▶ Problem requirements
Give back exactly the stretch of data below from the line holding "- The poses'" through the line holding "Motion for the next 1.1", both ends included, and leave the remaining lines out.

══ Records for this task ══

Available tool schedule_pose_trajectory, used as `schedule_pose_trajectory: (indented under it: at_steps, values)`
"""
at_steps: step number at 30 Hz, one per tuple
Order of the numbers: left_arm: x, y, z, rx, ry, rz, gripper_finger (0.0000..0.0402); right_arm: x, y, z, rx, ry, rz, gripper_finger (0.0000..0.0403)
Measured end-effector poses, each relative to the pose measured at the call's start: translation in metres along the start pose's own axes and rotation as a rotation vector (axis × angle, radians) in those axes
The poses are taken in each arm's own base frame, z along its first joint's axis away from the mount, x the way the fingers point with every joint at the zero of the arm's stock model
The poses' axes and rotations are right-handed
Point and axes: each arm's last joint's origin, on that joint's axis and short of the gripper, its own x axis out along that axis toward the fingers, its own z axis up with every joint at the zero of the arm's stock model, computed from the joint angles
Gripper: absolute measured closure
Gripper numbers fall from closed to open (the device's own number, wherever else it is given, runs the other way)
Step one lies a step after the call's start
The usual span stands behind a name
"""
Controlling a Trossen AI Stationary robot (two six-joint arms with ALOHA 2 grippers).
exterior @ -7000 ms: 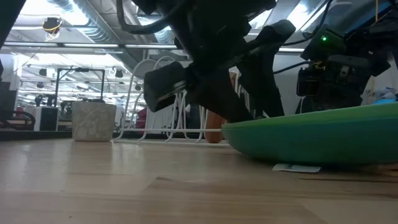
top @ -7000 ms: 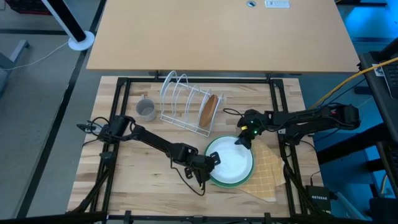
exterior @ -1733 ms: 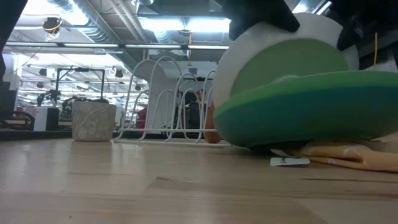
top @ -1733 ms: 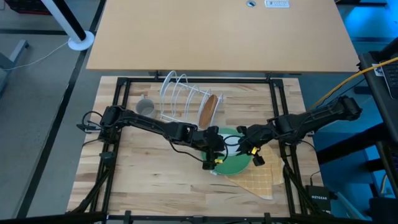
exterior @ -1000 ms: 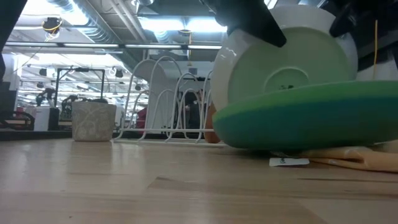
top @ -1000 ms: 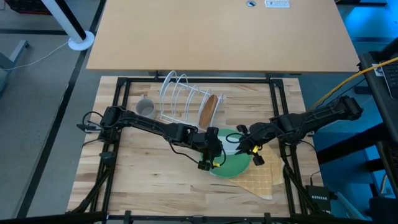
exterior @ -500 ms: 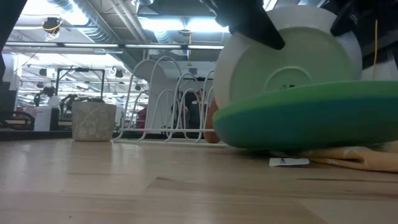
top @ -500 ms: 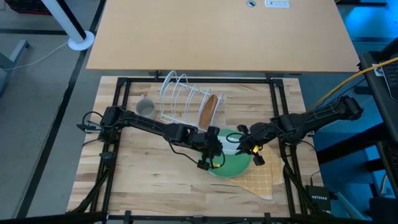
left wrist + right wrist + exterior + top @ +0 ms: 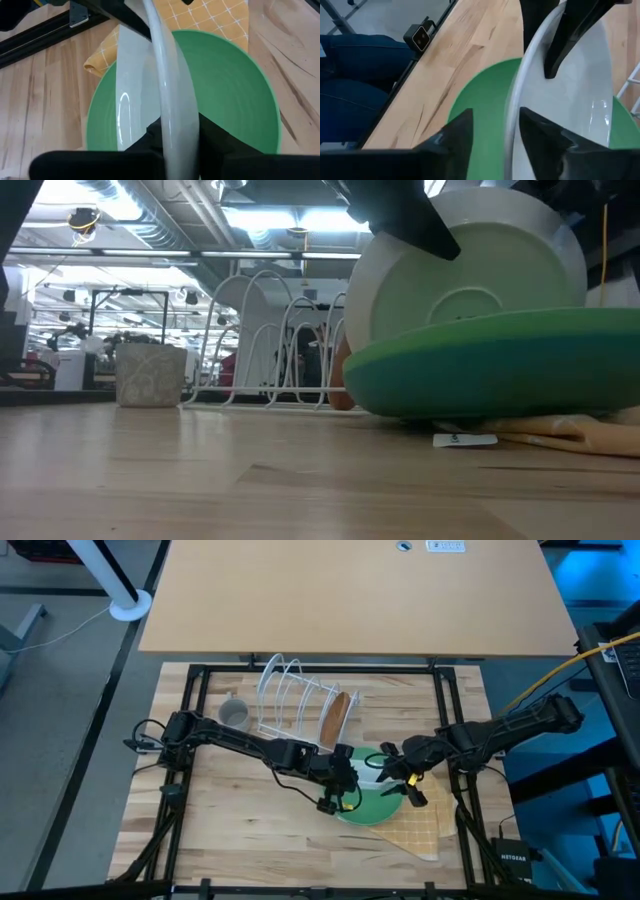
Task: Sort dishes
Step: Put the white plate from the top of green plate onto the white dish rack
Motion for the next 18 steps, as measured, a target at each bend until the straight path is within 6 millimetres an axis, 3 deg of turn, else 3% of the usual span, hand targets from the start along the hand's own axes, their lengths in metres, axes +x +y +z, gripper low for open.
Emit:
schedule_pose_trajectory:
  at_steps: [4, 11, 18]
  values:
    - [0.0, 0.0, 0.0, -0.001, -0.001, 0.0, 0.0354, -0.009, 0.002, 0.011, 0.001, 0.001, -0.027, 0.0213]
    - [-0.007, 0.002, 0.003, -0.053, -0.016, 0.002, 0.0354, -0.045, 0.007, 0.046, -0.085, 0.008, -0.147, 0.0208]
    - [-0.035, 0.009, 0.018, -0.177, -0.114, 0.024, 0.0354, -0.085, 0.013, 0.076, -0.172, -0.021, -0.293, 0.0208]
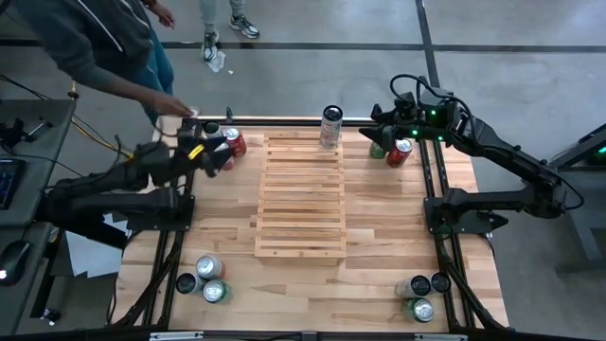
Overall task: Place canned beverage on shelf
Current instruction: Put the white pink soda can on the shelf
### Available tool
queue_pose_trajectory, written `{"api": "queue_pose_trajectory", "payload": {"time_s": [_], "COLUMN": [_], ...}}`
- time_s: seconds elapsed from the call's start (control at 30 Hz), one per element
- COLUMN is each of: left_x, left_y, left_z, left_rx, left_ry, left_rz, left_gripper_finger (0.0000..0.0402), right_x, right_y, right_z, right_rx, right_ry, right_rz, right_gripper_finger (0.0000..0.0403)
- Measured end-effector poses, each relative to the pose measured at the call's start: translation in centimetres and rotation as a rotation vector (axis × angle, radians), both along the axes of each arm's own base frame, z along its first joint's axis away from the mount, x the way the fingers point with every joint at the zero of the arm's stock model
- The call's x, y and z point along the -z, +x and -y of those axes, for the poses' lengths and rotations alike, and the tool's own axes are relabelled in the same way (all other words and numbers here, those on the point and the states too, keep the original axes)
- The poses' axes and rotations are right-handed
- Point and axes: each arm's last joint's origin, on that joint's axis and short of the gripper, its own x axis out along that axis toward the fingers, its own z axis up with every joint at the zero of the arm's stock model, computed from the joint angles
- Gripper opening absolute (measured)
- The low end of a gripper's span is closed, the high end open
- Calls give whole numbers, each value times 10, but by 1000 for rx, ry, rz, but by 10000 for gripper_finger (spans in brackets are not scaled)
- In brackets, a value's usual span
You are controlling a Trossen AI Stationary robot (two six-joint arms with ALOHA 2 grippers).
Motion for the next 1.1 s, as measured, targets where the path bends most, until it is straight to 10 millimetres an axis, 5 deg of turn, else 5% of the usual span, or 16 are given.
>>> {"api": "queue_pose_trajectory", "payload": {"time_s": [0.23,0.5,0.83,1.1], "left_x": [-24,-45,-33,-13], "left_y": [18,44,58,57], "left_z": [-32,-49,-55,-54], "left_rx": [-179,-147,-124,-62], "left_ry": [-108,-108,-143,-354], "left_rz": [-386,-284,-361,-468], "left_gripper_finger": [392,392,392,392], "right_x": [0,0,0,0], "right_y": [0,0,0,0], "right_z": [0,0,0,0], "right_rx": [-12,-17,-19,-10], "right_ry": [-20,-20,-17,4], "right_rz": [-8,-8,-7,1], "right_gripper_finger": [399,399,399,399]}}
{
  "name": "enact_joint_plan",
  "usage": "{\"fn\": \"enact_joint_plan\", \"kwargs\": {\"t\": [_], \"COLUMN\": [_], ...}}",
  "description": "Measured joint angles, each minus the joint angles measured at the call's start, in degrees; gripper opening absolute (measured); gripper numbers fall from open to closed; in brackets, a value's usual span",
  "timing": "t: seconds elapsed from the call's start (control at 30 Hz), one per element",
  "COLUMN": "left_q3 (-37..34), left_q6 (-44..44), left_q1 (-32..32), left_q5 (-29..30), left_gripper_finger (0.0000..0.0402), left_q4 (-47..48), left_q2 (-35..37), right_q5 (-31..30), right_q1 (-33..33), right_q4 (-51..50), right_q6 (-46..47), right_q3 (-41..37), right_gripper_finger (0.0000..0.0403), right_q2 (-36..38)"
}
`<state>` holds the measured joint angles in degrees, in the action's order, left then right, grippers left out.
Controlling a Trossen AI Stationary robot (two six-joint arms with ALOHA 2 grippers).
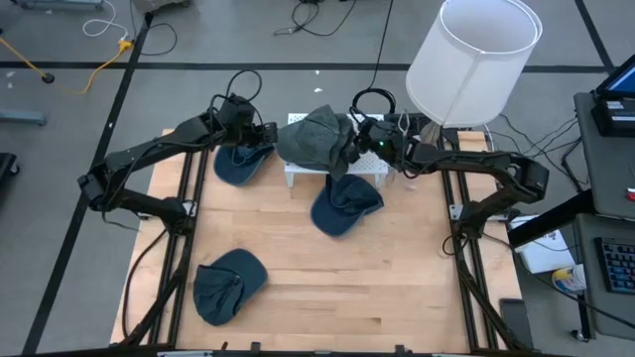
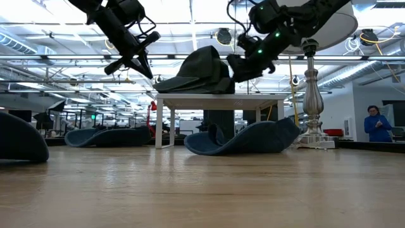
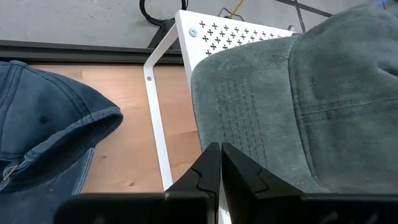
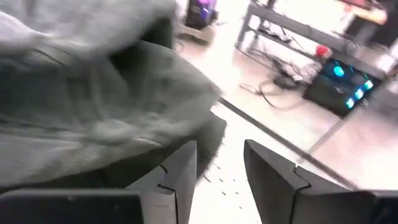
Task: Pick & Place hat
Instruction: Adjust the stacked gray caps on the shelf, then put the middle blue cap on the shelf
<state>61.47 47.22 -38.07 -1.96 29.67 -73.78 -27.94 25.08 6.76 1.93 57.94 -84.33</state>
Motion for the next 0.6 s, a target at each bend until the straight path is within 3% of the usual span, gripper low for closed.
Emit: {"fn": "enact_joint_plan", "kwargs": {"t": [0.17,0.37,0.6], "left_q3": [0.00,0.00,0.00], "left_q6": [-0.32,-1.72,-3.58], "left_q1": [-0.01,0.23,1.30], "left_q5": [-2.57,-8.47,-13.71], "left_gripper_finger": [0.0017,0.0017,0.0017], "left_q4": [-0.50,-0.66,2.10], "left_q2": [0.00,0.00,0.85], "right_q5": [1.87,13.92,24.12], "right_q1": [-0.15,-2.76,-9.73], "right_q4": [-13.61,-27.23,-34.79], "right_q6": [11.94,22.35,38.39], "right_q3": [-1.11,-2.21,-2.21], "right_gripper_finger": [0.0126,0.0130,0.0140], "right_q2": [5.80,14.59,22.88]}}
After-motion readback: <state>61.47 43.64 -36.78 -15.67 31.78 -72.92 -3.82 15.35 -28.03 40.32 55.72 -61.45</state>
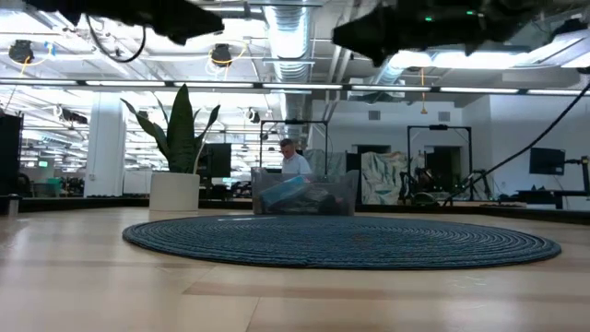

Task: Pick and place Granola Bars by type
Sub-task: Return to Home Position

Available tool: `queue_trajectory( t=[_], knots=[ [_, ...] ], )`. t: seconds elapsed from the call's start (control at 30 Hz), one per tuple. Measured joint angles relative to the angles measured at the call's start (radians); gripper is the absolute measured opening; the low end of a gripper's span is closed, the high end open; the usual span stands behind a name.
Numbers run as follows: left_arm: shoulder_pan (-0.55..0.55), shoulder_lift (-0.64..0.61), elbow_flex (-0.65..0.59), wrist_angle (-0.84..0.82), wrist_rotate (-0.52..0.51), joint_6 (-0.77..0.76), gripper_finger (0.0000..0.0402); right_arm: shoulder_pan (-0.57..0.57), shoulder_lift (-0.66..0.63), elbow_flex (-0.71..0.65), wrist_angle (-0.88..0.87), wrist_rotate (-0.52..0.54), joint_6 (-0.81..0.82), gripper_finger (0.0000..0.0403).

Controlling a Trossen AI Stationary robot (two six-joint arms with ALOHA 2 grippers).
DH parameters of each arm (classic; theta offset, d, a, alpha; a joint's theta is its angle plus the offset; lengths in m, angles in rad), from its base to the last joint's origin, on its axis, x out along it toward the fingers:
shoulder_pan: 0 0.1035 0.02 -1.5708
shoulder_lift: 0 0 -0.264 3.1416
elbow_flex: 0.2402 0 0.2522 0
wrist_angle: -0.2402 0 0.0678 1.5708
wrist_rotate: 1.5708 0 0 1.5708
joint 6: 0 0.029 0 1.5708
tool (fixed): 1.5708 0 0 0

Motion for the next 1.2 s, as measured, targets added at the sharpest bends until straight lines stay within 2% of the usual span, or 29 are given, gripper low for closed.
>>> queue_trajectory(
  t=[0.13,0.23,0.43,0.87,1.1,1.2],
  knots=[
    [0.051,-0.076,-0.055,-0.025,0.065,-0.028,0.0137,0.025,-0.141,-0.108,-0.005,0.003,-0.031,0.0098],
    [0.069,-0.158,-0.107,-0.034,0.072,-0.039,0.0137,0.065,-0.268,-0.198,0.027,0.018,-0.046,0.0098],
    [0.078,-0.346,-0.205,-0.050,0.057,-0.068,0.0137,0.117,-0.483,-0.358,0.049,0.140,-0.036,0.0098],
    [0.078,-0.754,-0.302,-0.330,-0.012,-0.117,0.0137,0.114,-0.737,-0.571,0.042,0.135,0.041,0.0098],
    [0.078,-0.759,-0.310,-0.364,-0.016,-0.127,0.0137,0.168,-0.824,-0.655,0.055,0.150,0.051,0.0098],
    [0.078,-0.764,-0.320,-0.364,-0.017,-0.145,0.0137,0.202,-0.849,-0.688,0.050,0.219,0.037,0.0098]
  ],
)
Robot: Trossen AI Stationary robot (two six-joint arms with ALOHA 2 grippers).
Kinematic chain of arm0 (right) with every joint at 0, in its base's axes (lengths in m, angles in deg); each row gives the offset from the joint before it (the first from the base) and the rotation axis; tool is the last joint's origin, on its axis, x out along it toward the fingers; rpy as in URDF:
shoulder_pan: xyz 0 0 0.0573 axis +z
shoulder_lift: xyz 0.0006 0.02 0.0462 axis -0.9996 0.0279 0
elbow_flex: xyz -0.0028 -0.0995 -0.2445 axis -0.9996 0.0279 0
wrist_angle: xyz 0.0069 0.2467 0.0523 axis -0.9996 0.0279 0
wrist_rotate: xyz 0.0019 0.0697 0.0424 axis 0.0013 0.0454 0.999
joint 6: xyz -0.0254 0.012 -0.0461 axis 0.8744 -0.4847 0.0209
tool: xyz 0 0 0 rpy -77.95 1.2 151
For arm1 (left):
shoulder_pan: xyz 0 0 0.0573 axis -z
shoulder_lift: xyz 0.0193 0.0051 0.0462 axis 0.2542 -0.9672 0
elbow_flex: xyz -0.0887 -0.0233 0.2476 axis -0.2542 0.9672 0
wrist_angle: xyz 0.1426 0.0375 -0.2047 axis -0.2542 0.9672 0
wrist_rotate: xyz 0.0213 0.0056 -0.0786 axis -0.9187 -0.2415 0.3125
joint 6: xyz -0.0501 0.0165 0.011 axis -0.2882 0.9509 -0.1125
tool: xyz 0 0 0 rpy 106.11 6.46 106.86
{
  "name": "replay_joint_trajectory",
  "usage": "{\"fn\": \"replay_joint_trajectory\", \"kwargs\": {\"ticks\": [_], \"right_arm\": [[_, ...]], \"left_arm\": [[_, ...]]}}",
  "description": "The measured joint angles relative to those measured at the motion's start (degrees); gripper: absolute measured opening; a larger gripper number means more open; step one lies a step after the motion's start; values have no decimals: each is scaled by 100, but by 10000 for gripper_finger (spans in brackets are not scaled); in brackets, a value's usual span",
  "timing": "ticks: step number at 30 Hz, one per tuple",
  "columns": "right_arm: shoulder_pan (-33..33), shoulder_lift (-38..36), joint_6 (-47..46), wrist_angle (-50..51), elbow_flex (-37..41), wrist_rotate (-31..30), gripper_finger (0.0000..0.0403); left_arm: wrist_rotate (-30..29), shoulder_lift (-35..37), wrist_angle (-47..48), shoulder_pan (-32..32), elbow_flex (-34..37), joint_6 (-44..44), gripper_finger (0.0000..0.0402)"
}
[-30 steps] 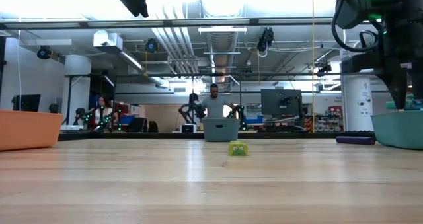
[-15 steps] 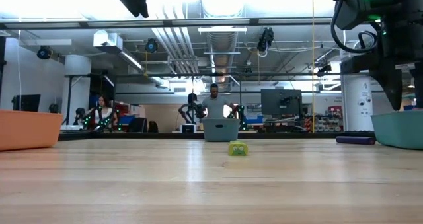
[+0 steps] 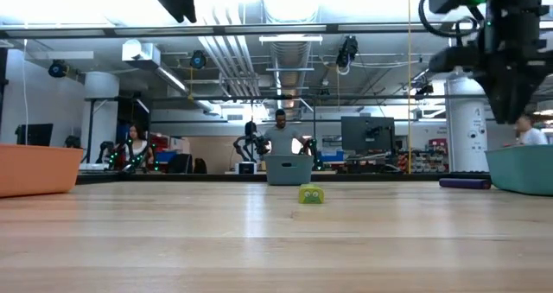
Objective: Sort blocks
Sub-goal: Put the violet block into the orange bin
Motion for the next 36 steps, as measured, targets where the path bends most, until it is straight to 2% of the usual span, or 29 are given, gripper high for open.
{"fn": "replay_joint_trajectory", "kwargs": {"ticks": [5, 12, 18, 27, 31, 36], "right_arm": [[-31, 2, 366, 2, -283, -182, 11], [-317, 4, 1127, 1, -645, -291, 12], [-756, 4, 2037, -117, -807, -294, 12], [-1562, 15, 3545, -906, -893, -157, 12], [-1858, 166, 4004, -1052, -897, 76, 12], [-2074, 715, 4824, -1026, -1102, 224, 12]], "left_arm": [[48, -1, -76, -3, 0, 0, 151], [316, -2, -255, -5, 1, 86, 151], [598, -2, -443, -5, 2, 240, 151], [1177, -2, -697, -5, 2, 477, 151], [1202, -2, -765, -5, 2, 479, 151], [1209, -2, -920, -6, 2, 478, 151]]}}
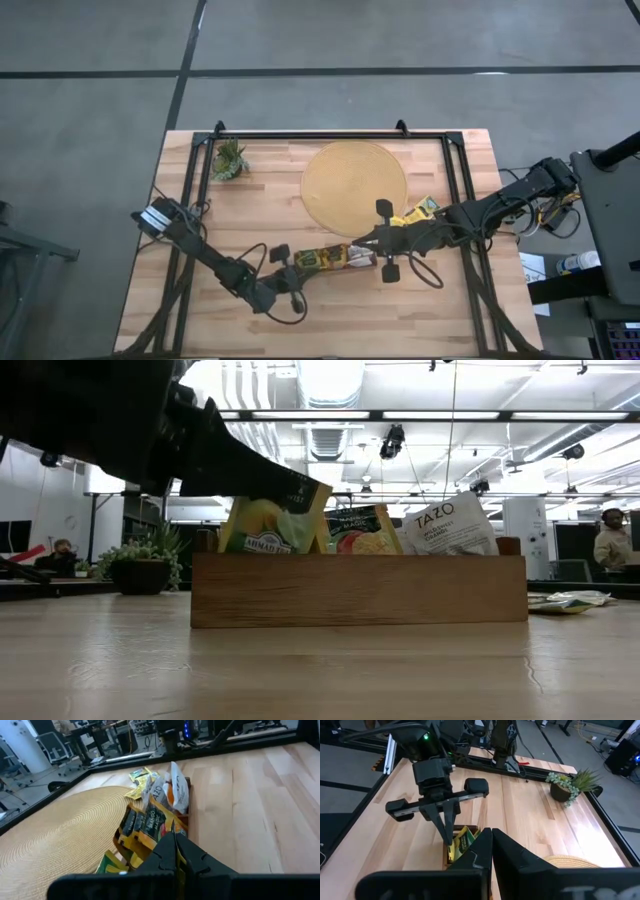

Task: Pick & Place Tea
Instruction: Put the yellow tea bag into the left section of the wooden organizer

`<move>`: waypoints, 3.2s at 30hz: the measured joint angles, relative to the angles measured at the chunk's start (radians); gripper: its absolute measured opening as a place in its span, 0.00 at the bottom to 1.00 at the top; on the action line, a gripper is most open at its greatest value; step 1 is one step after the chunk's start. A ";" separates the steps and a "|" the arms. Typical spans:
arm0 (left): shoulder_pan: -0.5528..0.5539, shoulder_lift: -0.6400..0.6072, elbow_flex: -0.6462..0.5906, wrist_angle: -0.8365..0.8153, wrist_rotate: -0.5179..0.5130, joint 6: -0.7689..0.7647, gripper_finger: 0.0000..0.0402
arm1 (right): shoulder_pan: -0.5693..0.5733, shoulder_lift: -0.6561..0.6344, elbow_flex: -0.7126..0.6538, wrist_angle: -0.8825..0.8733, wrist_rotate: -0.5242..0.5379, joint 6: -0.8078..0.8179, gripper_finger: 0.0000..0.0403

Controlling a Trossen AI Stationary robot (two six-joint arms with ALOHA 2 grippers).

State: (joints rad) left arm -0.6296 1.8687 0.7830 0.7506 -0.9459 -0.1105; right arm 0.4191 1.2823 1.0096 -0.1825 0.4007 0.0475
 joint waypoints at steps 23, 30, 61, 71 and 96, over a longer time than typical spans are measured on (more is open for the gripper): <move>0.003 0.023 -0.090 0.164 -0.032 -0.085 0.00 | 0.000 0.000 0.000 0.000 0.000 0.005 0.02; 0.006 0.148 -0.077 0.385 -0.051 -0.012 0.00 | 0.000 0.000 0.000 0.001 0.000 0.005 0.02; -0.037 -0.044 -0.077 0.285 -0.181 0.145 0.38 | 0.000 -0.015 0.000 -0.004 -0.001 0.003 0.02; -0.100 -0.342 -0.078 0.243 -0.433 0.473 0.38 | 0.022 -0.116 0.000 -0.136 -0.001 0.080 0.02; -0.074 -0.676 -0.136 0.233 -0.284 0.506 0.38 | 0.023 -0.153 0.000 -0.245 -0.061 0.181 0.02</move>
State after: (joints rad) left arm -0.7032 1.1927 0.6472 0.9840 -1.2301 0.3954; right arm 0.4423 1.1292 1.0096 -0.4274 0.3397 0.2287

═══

▶ Task response
- The poses' axes and rotations are right-handed
- Point and axes: each arm's last joint's origin, on that joint's axis and short of the gripper, its own x axis out along that axis toward the fingers, its own z axis up with every joint at the zero of the arm's stock model, computed from the joint angles
- Gripper opening absolute (measured)
- The low end of a gripper's span is closed, the high end open
- Calls give whole numbers, each value times 10, but by 1000 for rx, ry, rz, but by 10000 for gripper_finger (spans in brackets are not scaled)
- In brackets, a value's usual span
You are controlling a Trossen AI Stationary robot (two six-joint arms with ALOHA 2 grippers).
Motion for the next 1.1 s, as measured, targets where the path bends most, until it is straight to 10 millimetres an axis, 5 deg of turn, else 5% of the usual span, or 16 are given.

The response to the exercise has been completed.